Peraltro c’è un punto fondamentale per capire questa storia: non stiamo parlando tanto di amianto presente sui tetti o intorno alle tubature, come in tanti casi analoghi, bensì di sostanze (tremolite, ferobesto) usate nel processo produttivo per agevolare le attività di montaggio di macchine da scrivere elettroniche, telescriventi e altri apparati, e quindi trattate manualmente dai lavoratori.

Di fronte a una tragedia come questa, che peraltro è destinata a non rimanere circoscritta ai casi oggi oggetto di indagine, non è tollerabile che ci si preoccupi innanzitutto che venga offuscata l’immagine del “mito” olivettiano o la storia industriale di un’azienda la cui straordinarietà nessuno mette in discussione: ma un atteggiamento eccessivamente celebrativo non può che essere acritico e non aiuta un’adeguata comprensione della realtà, che è sempre più cruda delle mitizzazioni.

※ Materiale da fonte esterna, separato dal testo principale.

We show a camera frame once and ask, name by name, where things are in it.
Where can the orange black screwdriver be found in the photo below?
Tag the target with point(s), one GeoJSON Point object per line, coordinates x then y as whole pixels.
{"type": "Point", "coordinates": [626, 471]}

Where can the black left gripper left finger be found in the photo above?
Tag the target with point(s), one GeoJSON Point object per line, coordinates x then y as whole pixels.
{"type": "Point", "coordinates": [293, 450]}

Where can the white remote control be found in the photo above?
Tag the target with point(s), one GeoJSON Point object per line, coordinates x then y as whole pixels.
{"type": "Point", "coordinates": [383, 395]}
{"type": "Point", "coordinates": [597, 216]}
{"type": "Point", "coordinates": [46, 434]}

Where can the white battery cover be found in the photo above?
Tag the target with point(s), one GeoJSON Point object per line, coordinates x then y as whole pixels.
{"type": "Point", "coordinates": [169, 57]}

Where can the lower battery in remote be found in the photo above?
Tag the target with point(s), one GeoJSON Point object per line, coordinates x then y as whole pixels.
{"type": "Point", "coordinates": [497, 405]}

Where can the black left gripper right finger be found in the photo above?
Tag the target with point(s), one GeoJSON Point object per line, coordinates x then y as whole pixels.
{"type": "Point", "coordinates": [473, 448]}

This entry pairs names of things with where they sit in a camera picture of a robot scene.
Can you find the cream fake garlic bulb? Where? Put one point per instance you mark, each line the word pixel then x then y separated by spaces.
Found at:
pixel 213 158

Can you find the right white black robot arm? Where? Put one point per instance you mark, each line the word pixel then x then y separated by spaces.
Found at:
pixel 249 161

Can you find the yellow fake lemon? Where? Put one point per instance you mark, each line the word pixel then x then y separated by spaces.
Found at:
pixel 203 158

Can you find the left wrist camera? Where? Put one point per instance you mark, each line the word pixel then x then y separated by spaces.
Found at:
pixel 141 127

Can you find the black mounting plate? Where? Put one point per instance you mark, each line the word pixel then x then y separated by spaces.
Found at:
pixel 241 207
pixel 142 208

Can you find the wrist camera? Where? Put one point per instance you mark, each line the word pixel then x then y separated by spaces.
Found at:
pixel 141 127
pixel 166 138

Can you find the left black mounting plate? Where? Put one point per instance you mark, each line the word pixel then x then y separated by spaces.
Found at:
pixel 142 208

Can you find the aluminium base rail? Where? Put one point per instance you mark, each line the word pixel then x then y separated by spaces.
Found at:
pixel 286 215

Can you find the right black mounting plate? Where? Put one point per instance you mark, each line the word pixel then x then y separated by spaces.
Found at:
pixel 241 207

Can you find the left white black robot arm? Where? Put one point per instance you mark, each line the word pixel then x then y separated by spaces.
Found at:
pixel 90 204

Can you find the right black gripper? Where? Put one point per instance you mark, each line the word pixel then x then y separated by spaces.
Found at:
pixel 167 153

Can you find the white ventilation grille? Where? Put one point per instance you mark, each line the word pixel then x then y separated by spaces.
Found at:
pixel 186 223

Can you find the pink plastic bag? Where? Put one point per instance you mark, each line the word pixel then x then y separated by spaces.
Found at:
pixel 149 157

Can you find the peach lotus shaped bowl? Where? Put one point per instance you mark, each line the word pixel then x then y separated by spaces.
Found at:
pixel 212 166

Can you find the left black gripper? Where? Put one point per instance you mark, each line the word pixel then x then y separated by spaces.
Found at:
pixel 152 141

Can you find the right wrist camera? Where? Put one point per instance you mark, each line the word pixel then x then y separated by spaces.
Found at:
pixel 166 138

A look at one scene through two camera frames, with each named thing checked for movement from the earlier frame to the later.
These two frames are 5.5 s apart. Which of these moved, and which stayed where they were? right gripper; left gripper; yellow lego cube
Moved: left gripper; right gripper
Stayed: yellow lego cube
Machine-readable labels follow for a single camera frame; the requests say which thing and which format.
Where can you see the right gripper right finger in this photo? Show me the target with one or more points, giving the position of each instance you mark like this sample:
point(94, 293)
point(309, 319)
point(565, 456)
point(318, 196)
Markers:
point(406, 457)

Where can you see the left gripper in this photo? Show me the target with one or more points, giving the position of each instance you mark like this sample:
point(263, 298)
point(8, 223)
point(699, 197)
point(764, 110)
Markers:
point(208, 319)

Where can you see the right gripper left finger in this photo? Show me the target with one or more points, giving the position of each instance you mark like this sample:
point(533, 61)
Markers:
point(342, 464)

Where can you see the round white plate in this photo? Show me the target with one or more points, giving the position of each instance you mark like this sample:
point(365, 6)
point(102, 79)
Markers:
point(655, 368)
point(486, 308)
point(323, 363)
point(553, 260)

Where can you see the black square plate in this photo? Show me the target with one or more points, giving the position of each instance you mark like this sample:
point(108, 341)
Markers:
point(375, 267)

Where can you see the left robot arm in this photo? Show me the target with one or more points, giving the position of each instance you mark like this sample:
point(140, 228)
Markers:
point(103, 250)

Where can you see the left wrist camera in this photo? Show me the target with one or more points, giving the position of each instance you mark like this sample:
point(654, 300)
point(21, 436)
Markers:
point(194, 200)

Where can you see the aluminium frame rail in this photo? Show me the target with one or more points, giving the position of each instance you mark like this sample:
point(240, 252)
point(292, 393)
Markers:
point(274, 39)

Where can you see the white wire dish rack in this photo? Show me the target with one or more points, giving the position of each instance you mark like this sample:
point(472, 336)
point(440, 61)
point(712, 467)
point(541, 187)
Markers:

Semplicemente l’azienda ideale, perfetta non esiste: per molti aspetti l’Olivetti era un’azienda come tante altre, purtroppo, e con problemi simili: anche lì ci si poteva ammalare e morire di lavoro e anche una dirigenza “illuminata” per definizione ha avuto le proprie responsabilità, al di là della rilevanza penale che i giudici dovranno, e in parte l’hanno già fatto, verificare.
Dire, come ho letto su un quotidiano torinese, che il nome Olivetti non può essere macchiato da questa vicenda mi sembra una stupidaggine: sarebbe inevitabilmente così anche si trattasse di un solo lavoratore morto – e qui comunque siamo già a quota 20. E i numeri sono destinati ad aumentare sensibilmente: sia perché la stessa procura sta raccogliendo nuove segnalazioni, sia perché i tempi di incubazione della malattia possono arrivare fino a 40 anni, tanto che si pensa che il picco sarà nel 2015 e ci si continuerà ad ammalare fin verso il 2020. In più occorrerá verificare eventuali situazioni analoghe in stabilimenti Olivetti fuori dal Canavese: Crema, Massa, Pozzuoli, Marcianise…
È legittimo valorizzare gli aspetti anche straordinari dell’esperienza olivettiana, ma di una storia industriale non si possono prendere solo le parti che convengono. E visto che quella storia è conclusa non sarebbe male una volta per tutte elaborare il lutto per emenciparsi e guardare in modo più laico e disincantato a quell’irripetibile esperienza, in particolare ad Ivrea, dove anche chi chiede giustizia sembra sperare che siano tutti innocenti. Peccato che non sia possibile.